Lessons for our children By Shea Howell

Thinking for ourselves

By Shea Howell

Lessons for our children

December 19, 2015

shea25The Detroit Journalism Cooperative (DJC) and WDET were clearly shaken by the disruption of their media celebration of the Detroit Bankruptcy. On December 15 they posted their perspective on the meeting under the heading “Detroit: We won’t move forward unless we learn to listen.”

The article that follows this headline demonstrates that DJC and WDET were not shaken enough to question their own assumptions. They have no idea how much they have lost any claim to moral legitimacy in the city.

After a brief introduction they explain they “set out to host an ambitious public broadcast that would reflect on the state of the city.” Then they defensively stress how their coverage provided both data and “diverse perspectives” and conclude they “could have done better at incorporating this work into the program. “ Their reason for not doing so, they say, was because the format they chose was “designed for broadcast on both radio and television” and “did not lend itself well to in-person engagement.”
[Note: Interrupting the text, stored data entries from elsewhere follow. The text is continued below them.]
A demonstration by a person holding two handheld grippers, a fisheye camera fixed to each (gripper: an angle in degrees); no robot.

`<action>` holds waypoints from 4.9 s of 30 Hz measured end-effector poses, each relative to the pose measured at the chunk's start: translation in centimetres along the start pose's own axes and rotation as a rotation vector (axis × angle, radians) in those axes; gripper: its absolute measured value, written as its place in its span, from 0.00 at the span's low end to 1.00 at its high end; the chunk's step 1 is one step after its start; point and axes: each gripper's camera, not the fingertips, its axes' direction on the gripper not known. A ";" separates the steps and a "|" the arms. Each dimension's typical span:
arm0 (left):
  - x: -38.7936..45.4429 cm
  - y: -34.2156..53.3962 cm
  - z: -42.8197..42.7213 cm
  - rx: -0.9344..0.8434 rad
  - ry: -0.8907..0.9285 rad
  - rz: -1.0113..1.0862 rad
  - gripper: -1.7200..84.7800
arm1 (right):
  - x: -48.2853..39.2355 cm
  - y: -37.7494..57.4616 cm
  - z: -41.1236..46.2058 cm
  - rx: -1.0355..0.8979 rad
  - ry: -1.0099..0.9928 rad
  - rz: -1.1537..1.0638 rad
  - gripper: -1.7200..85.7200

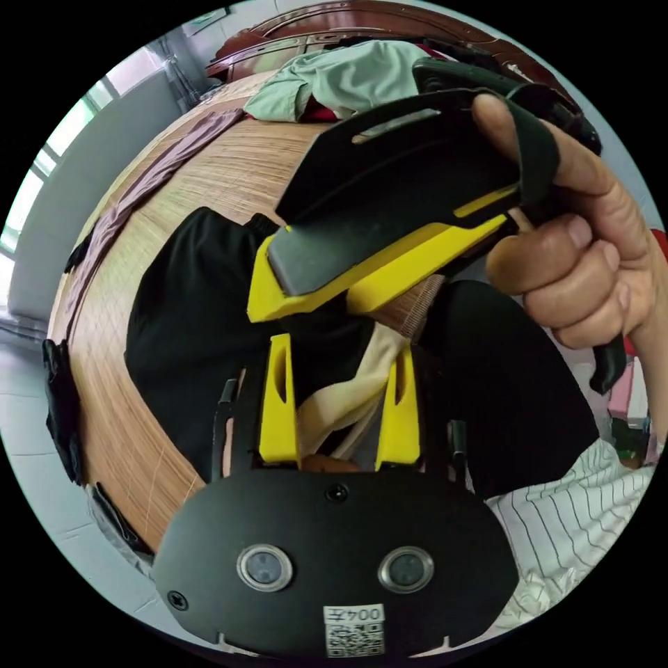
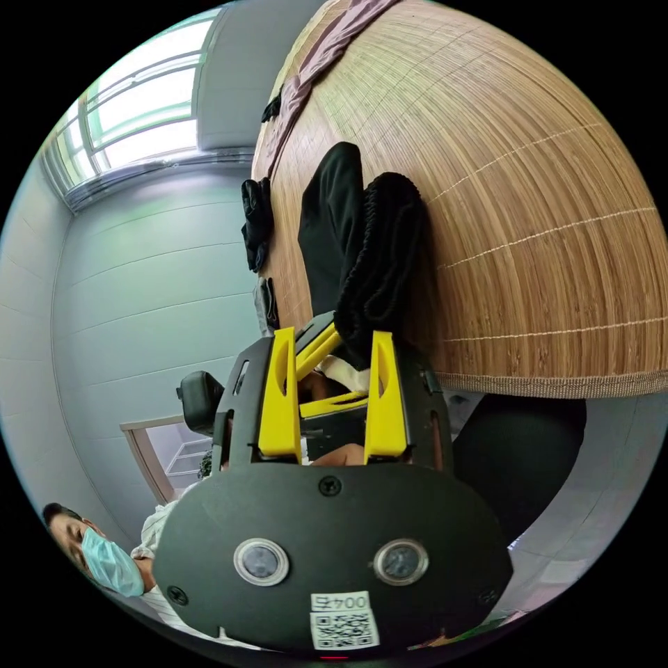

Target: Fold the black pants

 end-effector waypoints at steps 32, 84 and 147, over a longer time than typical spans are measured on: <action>0.4 3.3 1.3 0.046 -0.269 0.146 0.12 | -1.3 -3.1 7.8 0.077 0.187 0.043 0.23; -47.2 39.6 20.4 0.258 1.076 -0.802 0.11 | 8.6 -5.8 10.6 0.073 -0.121 0.138 0.13; -77.7 83.4 7.4 0.070 0.118 -1.306 0.03 | -23.8 -15.2 74.5 -0.348 0.210 -0.420 0.11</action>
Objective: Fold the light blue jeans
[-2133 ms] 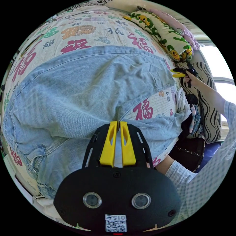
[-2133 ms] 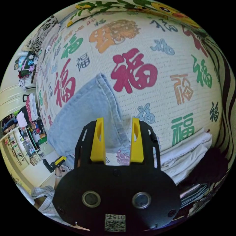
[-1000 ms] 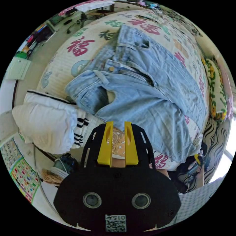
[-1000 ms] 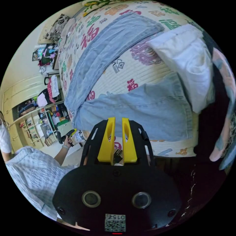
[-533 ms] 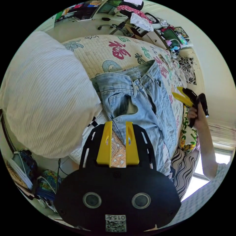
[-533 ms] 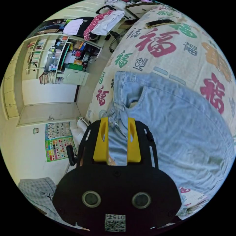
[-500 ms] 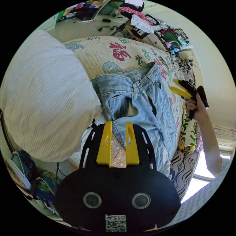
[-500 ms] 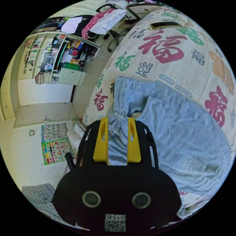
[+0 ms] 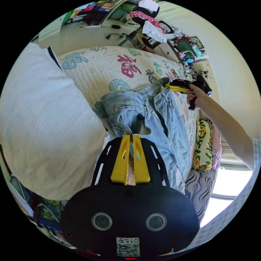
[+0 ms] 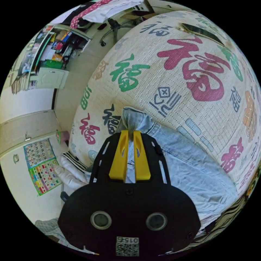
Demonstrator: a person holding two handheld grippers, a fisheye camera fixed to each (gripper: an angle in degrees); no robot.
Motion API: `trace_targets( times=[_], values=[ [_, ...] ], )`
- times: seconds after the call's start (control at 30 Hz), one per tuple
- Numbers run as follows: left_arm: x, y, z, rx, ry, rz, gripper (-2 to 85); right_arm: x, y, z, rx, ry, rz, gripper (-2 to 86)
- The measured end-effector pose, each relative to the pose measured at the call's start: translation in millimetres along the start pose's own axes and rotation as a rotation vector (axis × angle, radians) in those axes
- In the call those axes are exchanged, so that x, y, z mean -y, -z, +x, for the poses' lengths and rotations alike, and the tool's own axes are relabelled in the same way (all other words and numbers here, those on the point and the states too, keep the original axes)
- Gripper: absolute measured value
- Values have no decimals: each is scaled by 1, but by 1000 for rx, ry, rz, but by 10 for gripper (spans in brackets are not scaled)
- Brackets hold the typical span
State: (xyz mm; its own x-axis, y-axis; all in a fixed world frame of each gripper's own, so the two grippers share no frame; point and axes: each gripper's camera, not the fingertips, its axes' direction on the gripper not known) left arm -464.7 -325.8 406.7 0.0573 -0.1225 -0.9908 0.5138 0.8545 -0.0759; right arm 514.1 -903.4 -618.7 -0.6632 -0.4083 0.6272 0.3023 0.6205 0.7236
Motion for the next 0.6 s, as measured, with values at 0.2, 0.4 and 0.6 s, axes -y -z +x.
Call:
trace_targets(
  times=[0.2, 0.4, 0.6],
  values=[
    [14, 51, -4, -31, -24, 190, 2, 18, 58, -41, 78, 82, 188, 27],
    [43, 55, -26, -53, 68, 228, 7, 18, 57, -81, 156, 150, 124, 70],
    [2, 21, 30, 9, -198, 47, 13, -141, 61, 15, 207, 313, 47, 52]
  ],
)
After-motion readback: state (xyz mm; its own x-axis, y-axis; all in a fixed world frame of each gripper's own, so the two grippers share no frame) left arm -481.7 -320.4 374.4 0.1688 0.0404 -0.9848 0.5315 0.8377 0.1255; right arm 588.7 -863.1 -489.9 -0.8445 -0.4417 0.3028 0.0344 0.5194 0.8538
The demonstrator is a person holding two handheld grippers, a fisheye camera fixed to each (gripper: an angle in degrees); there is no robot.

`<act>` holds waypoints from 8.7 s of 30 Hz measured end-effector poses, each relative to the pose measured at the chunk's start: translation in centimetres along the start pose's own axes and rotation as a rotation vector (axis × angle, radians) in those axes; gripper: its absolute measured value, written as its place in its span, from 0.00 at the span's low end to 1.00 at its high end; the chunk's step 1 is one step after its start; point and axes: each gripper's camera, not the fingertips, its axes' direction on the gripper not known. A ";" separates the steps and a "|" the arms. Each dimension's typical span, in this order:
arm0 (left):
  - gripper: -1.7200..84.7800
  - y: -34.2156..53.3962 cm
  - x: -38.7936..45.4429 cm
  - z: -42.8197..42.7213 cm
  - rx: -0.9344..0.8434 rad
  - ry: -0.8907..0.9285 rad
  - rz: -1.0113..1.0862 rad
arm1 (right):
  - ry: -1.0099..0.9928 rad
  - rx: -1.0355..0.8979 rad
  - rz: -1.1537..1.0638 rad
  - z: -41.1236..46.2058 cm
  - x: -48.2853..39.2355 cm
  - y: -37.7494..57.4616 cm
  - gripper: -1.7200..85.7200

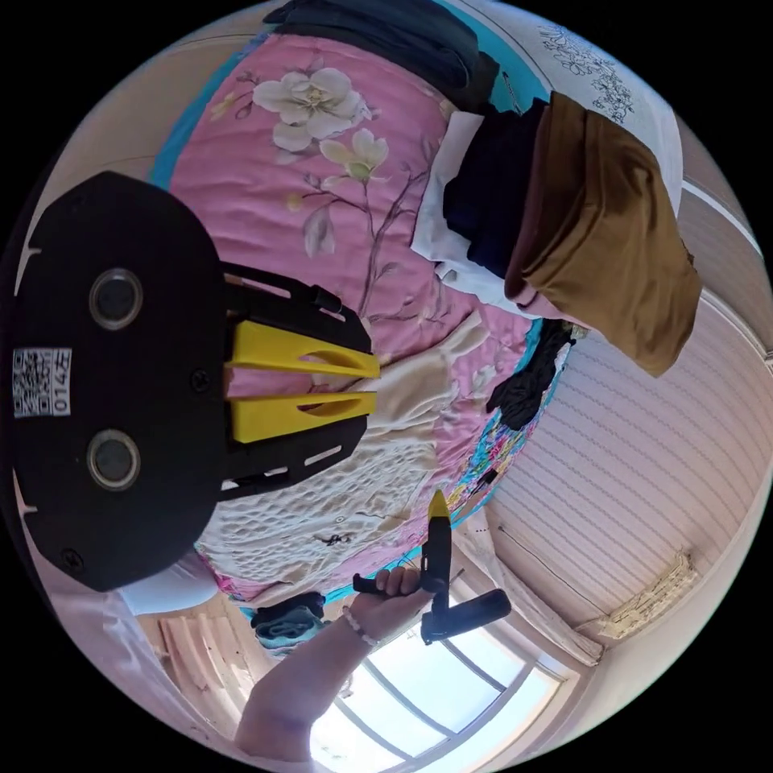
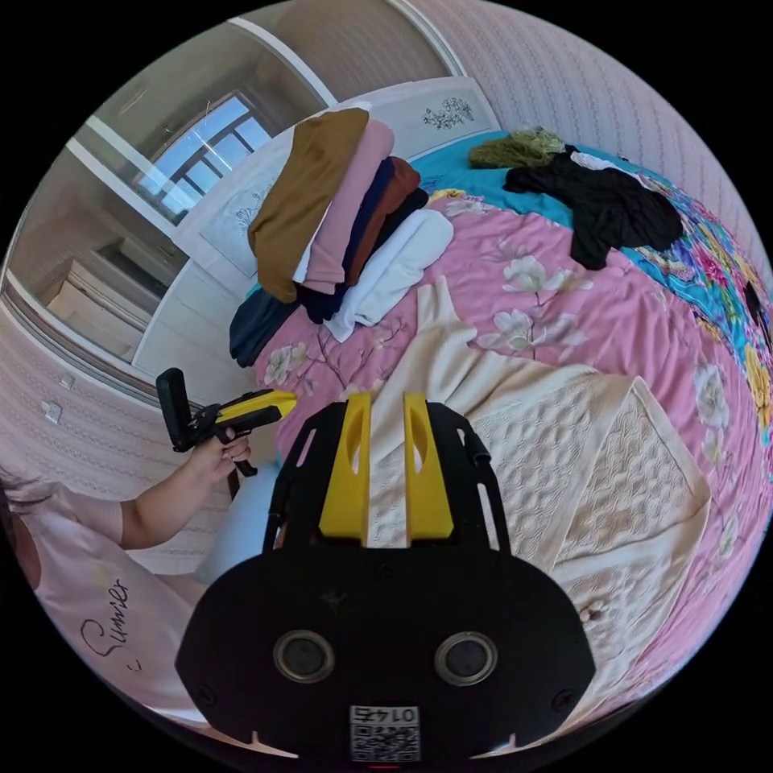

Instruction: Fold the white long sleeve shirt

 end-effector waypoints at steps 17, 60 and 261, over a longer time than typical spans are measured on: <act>0.04 -8.9 -10.4 6.1 -0.194 -0.074 -0.044 | 0.104 -0.201 0.036 29.0 2.4 -23.8 0.07; 0.01 3.2 -29.9 -21.0 0.006 -0.271 -0.308 | -0.051 -0.227 -0.214 48.6 -16.4 -16.3 0.09; 0.01 -5.5 9.7 6.0 -0.177 0.092 0.449 | 0.117 0.508 0.366 -46.3 5.3 41.9 0.03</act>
This is simply not true. Their format was an effort to manage controversy. It anticipated most people who would share their perspective. Over the course of the last few years members of the DJC have become increasingly out of touch with the city and more and more insular. At times it seems the only perspective being broadcast on public radio, public television, and printed in the Detroit Free Press is that of Stephen Henderson, with an occasional comment from Nolan Finley. This is not exactly a wide range of views.

The call to “civility” is empty when you have been silent in the face of assault and attack as most of the DJC has been.

Is it civil strip away democratic rights? Is it civil to allow a whole city to be poisoned? Is it civil to strip away the hard earned pensions of our elders? Is it civil to allow children to go to schools without basic plumbing? Is it civil to knock down people’s doors and forcefully evict them from their homes? Is it civil to allow banks to effectively red line the neighborhoods? Is it civil to allow a handful of people to amass property while evicting long term residents? Is it civil to allow the Mayor to appoint inexperienced cronies to head the water department? Is it civil to shut off water and claim there is no human right that is enforceable? Is it civil to evade an open discussion of what is happening to our children, our elders, our most vulnerable citizens?

Civilization, civic life, civil behavior demand we speak up against injustice. It demands that we not be silent in the face of barbaric acts. To speak the whole truth, not the convenient, polite, sanitized version of the powerful, is the most important lesson we can give our children.